Much of the set was new material from her forthcoming album A Bird Will Sing; Jost played acoustic guitar on the majority of those songs. One early standout had a distantly Brazilian flavor, Strat player Julian Maile shadowing Jost ominously, bassist Rob Jost (no relation) rising to meet a crescendoing wave head-on, nimbly filling in the spaces with some playfully sliding riffs. Another new one with a long solo cello intro followed by a brief fanfare, and then a march, sounded like a less caustic Rasputina. Drummer Rob DiPietro gave Almost Nothing, a track from her most recent album Closer Than Far, some marvelously funereal drumming that matched perfectly with her soaring vocals, stopping just this short of anguish. She also brought up her recent tourmate Robin Aigner to sing defiantly brassy harmonies on several songs.

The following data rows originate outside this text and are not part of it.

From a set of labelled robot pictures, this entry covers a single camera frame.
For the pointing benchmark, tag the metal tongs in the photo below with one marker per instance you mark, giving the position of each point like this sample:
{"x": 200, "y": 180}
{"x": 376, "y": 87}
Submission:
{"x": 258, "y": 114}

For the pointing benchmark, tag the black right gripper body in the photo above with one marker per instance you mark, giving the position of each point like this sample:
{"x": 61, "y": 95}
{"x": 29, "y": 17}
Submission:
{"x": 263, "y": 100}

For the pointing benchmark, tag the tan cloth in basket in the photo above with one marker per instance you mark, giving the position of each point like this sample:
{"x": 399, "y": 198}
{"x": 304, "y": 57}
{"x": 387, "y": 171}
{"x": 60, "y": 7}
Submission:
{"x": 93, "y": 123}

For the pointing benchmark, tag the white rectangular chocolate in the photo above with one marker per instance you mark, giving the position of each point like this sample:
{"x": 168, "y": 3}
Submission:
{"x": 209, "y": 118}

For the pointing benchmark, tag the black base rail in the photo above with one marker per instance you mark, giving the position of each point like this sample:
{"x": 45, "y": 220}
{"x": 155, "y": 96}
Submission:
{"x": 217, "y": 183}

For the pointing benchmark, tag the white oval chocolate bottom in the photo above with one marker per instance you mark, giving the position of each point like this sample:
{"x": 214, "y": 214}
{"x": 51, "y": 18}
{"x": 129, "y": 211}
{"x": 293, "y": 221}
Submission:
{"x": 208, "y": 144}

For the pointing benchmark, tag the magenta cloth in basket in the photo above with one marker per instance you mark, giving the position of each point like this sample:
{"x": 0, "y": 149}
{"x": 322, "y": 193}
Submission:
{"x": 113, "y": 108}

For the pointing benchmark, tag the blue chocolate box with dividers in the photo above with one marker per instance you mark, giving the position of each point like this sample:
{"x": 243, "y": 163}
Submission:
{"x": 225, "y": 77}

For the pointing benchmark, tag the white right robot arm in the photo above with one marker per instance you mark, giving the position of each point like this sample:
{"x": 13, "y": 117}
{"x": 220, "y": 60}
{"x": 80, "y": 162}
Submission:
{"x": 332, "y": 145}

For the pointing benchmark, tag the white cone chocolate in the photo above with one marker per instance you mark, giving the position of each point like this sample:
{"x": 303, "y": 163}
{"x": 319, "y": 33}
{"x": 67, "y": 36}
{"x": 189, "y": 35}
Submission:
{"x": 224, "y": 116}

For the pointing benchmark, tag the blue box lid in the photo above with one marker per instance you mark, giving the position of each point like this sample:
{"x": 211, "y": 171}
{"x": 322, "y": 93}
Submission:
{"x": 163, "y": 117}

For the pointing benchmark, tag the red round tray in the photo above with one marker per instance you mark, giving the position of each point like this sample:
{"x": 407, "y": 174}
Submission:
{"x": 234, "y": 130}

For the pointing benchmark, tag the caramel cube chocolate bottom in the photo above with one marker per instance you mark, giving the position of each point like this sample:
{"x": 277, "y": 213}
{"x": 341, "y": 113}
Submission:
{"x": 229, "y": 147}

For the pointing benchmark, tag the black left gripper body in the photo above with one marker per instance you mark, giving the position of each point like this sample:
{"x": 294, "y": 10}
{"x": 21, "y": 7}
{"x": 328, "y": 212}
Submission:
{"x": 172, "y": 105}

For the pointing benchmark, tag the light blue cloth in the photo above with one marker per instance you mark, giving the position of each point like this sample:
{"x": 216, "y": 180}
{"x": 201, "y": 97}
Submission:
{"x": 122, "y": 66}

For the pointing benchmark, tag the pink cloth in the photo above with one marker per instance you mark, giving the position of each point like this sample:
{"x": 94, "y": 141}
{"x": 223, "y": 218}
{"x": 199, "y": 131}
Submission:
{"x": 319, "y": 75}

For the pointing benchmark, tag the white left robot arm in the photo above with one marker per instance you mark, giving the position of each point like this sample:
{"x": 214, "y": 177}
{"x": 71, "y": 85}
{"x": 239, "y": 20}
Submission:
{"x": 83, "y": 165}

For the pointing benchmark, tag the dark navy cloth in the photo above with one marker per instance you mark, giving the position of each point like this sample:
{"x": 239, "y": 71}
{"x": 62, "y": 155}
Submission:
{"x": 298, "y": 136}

“What’s the first thing you think of when you think of a deli?” Somebody in the audience nailed it. “That’s right! The cat!” she grinned, approvingly, and launched into a song inspired by a deli trip (and the furry friend she found there) that sounded something like White Rabbit done as chamber pop. The rest of the show was deliciously all over the map. The forthcoming album’s title track, a countrypolitan ballad, had Maile doing a spot-on imitation of a pedal steel with some nuanced slide work. Another new one, a gorgeous art-pop tune, had him running a fat Steve Cropper-style Memphis lick against the song’s balmy melody. They reinvented Doris Fisher’s Whispering Grass as a slow, sinuous funk groove, and then went into late 60s ye-ye pop on the “one song that sounds like a cover but isn’t,” as the bandleader took care to note. And Great Conclusions, another new track, was genuinely majestic, its slowly galloping chorus kicking in with an apprehensive power that wouldn’t be out of place in the Grieg repertoire.
Another excellent band, the People’s Champs, were scheduled to follow, but it was time to go home and pack for the Great Evacuation on Saturday (just kidding about that – but no trip to Barbes is complete without a visit to the totally oldschool 24-hour donut shop up the block on 7th Ave.).